Recorded information Start Marker

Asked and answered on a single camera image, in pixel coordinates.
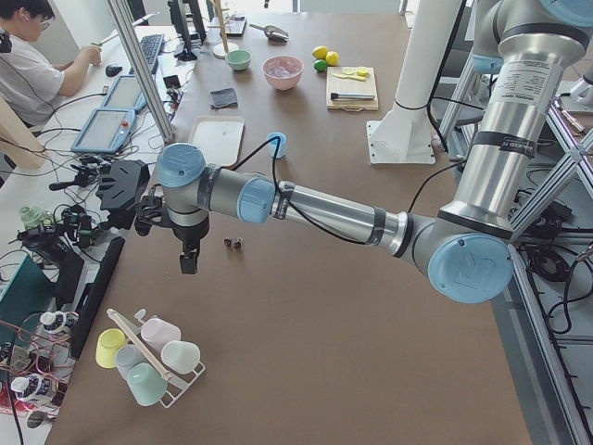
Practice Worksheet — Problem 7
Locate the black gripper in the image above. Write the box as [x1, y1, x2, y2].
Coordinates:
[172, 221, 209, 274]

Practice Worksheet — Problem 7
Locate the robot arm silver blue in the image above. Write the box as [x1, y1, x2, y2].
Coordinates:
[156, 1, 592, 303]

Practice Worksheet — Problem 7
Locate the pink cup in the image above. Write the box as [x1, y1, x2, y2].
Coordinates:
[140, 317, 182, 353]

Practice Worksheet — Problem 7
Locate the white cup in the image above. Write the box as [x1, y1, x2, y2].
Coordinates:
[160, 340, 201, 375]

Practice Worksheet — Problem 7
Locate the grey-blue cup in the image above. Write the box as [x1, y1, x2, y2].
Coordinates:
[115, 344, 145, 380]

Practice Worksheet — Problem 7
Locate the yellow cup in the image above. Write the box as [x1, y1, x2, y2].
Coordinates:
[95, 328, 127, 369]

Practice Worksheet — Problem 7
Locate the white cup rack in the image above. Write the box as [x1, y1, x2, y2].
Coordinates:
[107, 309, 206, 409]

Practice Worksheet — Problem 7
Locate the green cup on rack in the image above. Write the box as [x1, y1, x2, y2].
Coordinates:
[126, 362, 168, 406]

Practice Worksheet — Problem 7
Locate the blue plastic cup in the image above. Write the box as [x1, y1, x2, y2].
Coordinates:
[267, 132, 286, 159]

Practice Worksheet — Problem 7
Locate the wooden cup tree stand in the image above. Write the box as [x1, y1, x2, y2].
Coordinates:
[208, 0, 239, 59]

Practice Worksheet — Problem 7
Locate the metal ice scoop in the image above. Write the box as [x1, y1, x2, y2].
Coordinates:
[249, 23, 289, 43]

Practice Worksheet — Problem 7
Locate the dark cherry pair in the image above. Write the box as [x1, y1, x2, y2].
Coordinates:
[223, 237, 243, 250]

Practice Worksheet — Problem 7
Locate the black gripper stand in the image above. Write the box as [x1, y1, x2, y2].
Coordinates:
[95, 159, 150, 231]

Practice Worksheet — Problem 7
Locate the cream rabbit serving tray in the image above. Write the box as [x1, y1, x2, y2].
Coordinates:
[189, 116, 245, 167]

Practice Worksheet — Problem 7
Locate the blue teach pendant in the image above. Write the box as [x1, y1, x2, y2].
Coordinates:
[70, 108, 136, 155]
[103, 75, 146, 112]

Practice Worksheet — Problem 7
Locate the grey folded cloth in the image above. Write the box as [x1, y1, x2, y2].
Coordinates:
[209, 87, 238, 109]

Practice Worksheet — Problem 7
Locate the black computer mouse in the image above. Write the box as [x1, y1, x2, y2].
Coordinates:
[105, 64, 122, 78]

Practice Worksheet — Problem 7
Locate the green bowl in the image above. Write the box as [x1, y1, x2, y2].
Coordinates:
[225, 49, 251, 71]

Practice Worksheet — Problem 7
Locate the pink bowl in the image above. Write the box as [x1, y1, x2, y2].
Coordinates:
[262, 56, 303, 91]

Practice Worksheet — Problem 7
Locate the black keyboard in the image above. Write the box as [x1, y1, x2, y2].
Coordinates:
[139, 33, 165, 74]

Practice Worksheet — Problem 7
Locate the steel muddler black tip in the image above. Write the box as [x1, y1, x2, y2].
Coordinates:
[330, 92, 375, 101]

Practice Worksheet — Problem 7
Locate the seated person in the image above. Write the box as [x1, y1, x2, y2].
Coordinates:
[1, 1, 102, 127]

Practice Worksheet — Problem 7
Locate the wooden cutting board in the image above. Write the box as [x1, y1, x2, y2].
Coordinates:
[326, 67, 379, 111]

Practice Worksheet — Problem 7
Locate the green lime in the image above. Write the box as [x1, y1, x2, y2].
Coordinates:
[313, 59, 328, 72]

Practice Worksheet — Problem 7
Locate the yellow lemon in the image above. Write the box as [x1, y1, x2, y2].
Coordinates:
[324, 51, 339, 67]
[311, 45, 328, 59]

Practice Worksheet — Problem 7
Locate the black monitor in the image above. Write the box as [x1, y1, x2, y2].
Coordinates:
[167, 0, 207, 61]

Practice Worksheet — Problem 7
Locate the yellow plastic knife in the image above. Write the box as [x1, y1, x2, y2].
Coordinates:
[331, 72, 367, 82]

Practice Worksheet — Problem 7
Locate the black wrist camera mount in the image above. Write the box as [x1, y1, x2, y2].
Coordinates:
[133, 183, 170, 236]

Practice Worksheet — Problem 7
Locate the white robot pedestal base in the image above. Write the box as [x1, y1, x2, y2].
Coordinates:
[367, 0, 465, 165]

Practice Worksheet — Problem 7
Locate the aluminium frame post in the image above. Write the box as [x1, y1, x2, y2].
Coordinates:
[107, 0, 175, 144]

Recorded information End Marker
Recorded information Start Marker

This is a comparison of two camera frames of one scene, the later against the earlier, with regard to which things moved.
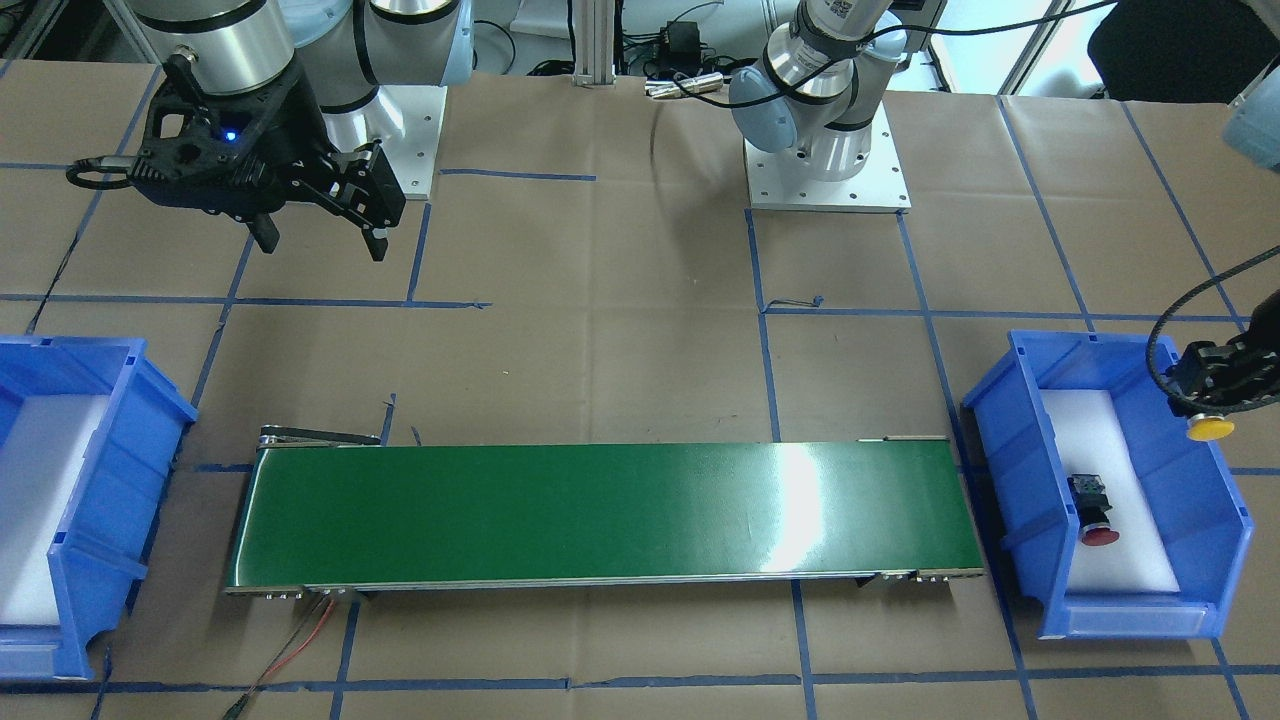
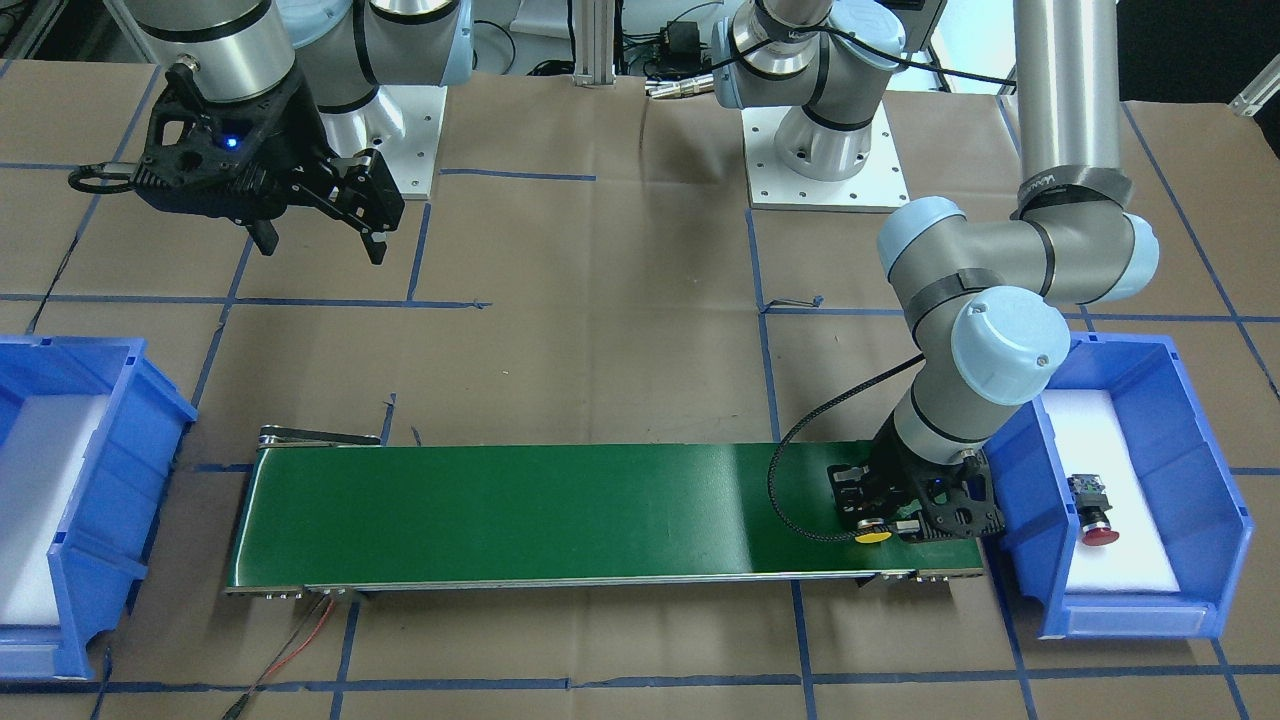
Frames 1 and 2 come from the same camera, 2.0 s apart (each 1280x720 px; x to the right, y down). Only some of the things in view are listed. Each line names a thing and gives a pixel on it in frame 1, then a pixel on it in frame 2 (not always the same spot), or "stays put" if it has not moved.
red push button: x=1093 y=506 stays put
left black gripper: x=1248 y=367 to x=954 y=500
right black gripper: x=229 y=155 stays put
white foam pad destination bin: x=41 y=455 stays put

Recorded information End Marker
Recorded information Start Marker

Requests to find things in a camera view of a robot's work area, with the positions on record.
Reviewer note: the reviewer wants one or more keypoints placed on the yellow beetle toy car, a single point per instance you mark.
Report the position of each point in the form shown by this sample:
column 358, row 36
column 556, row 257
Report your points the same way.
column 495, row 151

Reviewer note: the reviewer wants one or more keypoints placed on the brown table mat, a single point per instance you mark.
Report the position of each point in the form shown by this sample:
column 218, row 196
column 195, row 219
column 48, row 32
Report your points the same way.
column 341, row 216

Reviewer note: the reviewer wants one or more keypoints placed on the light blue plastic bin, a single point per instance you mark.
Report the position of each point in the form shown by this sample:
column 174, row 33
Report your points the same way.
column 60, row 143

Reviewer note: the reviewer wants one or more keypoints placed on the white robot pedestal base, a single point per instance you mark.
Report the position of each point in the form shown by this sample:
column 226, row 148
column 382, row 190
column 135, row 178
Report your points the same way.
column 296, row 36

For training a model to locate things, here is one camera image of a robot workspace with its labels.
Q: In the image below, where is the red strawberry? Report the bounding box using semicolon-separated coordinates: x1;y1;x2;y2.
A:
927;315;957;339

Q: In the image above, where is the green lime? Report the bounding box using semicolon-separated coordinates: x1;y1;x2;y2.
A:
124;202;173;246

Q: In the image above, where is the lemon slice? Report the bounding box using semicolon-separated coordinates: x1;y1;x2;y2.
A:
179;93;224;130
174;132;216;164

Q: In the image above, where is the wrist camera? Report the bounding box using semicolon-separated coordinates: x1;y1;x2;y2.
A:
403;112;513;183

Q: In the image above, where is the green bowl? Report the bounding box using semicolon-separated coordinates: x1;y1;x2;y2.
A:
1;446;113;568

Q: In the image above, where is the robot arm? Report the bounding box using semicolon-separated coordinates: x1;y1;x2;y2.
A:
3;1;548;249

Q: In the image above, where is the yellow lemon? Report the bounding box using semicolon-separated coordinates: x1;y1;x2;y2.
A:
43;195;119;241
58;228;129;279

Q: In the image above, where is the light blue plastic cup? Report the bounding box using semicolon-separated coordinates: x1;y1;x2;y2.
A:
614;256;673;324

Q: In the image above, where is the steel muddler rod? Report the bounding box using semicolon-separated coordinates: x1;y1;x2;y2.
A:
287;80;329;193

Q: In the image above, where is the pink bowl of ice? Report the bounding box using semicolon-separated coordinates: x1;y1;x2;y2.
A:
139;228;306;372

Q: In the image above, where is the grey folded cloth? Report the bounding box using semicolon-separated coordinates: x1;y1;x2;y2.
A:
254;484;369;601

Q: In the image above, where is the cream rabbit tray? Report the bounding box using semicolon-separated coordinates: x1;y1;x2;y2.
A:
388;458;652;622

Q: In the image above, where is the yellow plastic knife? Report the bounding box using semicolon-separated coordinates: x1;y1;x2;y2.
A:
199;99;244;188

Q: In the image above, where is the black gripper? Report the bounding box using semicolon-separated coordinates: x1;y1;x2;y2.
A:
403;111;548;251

Recorded information End Marker

Assignment:
Look above for the line with "right black gripper: x=229 y=155 stays put" and the line with "white foam pad", and reproduce exactly those two lines plus every line between, nothing more.

Problem solution:
right black gripper: x=229 y=155 stays put
white foam pad destination bin: x=41 y=455 stays put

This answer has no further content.